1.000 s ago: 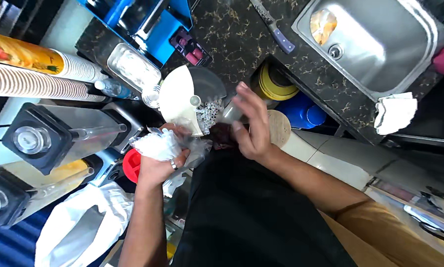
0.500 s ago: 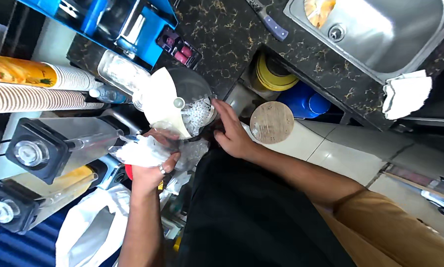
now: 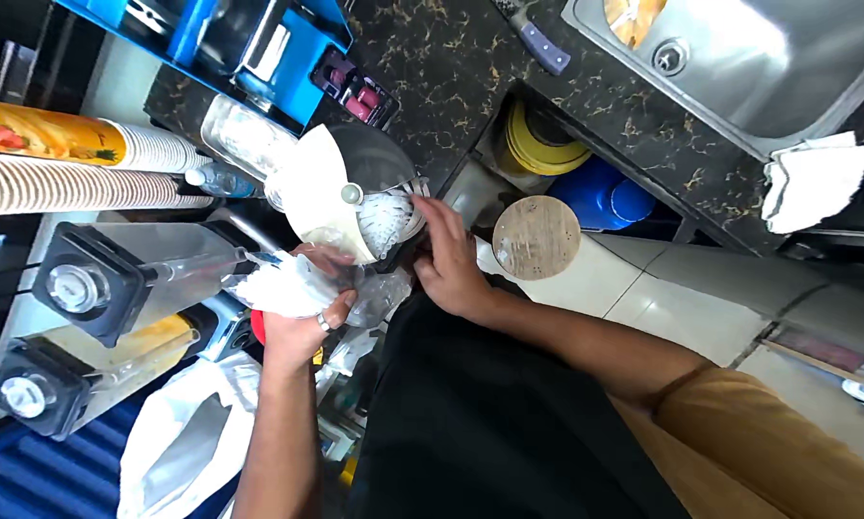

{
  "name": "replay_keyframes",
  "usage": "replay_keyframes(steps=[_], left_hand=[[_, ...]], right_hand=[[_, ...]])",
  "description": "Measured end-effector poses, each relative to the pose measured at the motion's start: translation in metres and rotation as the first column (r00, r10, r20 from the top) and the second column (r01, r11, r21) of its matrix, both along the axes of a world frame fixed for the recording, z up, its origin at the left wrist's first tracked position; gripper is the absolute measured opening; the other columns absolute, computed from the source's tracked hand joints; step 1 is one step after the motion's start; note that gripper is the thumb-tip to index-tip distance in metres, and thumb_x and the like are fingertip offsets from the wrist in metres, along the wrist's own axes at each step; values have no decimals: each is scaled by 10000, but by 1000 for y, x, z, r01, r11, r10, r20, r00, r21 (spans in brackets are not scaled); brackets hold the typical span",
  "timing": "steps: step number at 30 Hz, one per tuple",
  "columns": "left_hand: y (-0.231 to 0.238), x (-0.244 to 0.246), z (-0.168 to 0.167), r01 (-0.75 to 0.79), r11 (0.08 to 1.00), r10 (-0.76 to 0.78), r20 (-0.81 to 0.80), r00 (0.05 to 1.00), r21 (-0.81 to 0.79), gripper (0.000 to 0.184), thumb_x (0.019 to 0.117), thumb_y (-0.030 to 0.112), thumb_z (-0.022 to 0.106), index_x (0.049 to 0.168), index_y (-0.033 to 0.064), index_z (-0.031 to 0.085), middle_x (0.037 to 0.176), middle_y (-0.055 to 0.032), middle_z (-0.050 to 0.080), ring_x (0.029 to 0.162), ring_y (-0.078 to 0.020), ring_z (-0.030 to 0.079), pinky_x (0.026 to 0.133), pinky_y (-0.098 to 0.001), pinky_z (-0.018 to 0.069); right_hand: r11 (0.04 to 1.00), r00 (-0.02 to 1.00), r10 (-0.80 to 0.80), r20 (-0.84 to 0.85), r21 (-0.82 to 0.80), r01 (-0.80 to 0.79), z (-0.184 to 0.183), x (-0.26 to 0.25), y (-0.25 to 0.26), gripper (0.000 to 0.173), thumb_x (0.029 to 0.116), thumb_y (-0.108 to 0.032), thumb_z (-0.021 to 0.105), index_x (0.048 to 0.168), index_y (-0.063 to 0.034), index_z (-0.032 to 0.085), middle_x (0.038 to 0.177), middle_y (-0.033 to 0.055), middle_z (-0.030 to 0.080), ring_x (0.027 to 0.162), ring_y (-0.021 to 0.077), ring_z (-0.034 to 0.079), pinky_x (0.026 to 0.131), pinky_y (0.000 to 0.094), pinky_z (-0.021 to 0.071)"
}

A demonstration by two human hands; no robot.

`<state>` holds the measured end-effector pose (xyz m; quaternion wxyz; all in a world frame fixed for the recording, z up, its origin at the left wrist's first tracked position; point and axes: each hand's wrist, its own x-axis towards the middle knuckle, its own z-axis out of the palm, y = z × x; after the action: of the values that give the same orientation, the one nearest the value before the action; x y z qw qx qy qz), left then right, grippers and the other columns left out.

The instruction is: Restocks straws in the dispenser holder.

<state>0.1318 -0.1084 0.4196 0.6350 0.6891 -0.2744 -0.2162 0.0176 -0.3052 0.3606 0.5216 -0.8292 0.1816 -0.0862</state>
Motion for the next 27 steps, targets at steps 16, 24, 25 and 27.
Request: replay_keyframes(steps=[16, 24, 25, 27], left_hand=[[-58, -72, 43, -39, 998, 10, -473, 881, -53, 438, 805, 104, 850, 1191, 86, 644, 1015, -54, 741, 919, -178, 723, 861, -400, 623], [-97, -79, 19, 130, 991, -102, -653, 750, -6, 339, 897, 18, 740, 1215, 16, 621, 1043, -89, 745, 963, -177, 726, 910, -387, 610], [-97, -78, 18, 164, 986, -113, -666, 737, 15, 351, 897, 16, 737, 1226, 16, 614, 1051, -87, 745, 970, -176, 726, 915, -384, 608], [-94, -77, 14, 250, 967, -151, -698, 700, 42, 419, 895, 8, 731, 1286, 15, 582, 1094, -91, 739, 1006, -180, 721, 939, -385, 601]], right_hand=[[820, 955, 8, 297, 544, -176, 72, -8, -70, 614, 1064, -418, 430, 1544, -57, 300, 1437, 112, 550, 1230, 226, 603, 992, 413, 539], [606, 959, 246, 139, 750, -265, 77, -28, -104, 728, 1042, -635, 281, 1613, -183, 256, 1448, 82, 581, 1255, 242, 603, 990, 456, 544], [544, 965, 223, 139, 804, -241, 72, -33, -103, 727, 1039, -632, 325, 1613, -194, 238, 1444, 102, 578, 1246, 257, 609, 977, 458, 551], [416, 980, 162, 116, 893, -174, 65, -43, -101, 694, 1047, -544, 422, 1621, -230, 191, 1432, 123, 580, 1228, 275, 623, 970, 458, 558]])
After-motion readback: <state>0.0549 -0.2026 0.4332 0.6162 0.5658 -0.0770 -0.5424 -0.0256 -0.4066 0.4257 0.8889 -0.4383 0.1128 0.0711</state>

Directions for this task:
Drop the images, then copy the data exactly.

Solution to this exercise:
1.000 s ago: 
0.500 s ago: 
now: 

{
  "name": "replay_keyframes",
  "usage": "replay_keyframes(steps=[_], left_hand=[[_, ...]], right_hand=[[_, ...]])",
  "description": "Measured end-effector poses, each relative to the pose measured at the motion's start: translation in metres and rotation as the first column (r00, r10, r20 from the top) and the second column (r01, r11, r21) of its matrix, both along the axes of a world frame fixed for the recording, z up, its origin at the left wrist's first tracked position; gripper is the absolute measured opening; the other columns absolute, computed from the source's tracked hand joints; step 1 is one step after the motion's start; note that gripper is the thumb-tip to index-tip distance in metres, and thumb_x and the like are fingertip offsets from the wrist in metres, along the wrist's own axes at each step; values have no decimals: each is scaled by 10000, but by 1000 for y, x, z, r01, r11, r10, r20, r00, r21 (spans in brackets are not scaled); brackets hold the typical span",
  "timing": "steps: step number at 30 Hz, one per tuple",
  "columns": "left_hand: y (-0.231 to 0.238), x (-0.244 to 0.246), z (-0.168 to 0.167), r01 (-0.75 to 0.79), r11 (0.08 to 1.00), r10 (-0.76 to 0.78), r20 (-0.81 to 0.80), r00 (0.05 to 1.00), r21 (-0.81 to 0.79), gripper (0.000 to 0.184), thumb_x (0.019 to 0.117), thumb_y (-0.030 to 0.112), thumb_z (-0.022 to 0.106), index_x (0.049 to 0.168), index_y (-0.033 to 0.064), index_z (-0.031 to 0.085), middle_x (0.037 to 0.176), middle_y (-0.055 to 0.032), middle_z (-0.050 to 0.080), ring_x (0.029 to 0.162), ring_y (-0.078 to 0.020), ring_z (-0.030 to 0.079), pinky_x (0.026 to 0.133), pinky_y (-0.098 to 0.001), pinky_z (-0.018 to 0.069); right_hand: r11 (0.04 to 1.00), r00 (-0.02 to 1.00), r10 (-0.80 to 0.80), r20 (-0.84 to 0.85), r21 (-0.82 to 0.80), r01 (-0.80 to 0.79), z (-0.184 to 0.183), x (-0.26 to 0.25), y (-0.25 to 0.26), gripper (0.000 to 0.173), thumb_x (0.029 to 0.116), thumb_y (-0.108 to 0.032), thumb_z (-0.021 to 0.105), index_x (0.048 to 0.168), index_y (-0.063 to 0.034), index_z (-0.032 to 0.085), middle_x (0.038 to 0.177), middle_y (-0.033 to 0.055), middle_z (-0.030 to 0.080), ring_x (0.027 to 0.162), ring_y (-0.021 to 0.077), ring_z (-0.034 to 0.079), pinky_x (0.026 to 0.131), pinky_y (0.000 to 0.094), pinky_z (-0.021 to 0.071)"
}

A demonstration by two human hands; no robot.

`<state>` holds the measured end-effector pose (xyz m; quaternion wxyz; all in a world frame fixed for the recording, z up, its origin at the left wrist's first tracked position; point and axes: each hand's wrist, its own x-axis towards the middle knuckle, its own z-axis out of the palm, y = z × x; after the action: of the values that give the same orientation, the one nearest the value before the action; x y z qw qx qy qz), left then right, grippers and the other columns left out.

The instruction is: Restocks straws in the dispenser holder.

<state>0.1318 -0.1084 0.4196 0.6350 0.6891 -0.2744 -0.2162 0.0176 -0.3052 0.3606 0.5216 -0.8292 0.1816 -0.0862</state>
Motion for the next 27 steps, targets at steps 16, 24, 25 and 27.
Request: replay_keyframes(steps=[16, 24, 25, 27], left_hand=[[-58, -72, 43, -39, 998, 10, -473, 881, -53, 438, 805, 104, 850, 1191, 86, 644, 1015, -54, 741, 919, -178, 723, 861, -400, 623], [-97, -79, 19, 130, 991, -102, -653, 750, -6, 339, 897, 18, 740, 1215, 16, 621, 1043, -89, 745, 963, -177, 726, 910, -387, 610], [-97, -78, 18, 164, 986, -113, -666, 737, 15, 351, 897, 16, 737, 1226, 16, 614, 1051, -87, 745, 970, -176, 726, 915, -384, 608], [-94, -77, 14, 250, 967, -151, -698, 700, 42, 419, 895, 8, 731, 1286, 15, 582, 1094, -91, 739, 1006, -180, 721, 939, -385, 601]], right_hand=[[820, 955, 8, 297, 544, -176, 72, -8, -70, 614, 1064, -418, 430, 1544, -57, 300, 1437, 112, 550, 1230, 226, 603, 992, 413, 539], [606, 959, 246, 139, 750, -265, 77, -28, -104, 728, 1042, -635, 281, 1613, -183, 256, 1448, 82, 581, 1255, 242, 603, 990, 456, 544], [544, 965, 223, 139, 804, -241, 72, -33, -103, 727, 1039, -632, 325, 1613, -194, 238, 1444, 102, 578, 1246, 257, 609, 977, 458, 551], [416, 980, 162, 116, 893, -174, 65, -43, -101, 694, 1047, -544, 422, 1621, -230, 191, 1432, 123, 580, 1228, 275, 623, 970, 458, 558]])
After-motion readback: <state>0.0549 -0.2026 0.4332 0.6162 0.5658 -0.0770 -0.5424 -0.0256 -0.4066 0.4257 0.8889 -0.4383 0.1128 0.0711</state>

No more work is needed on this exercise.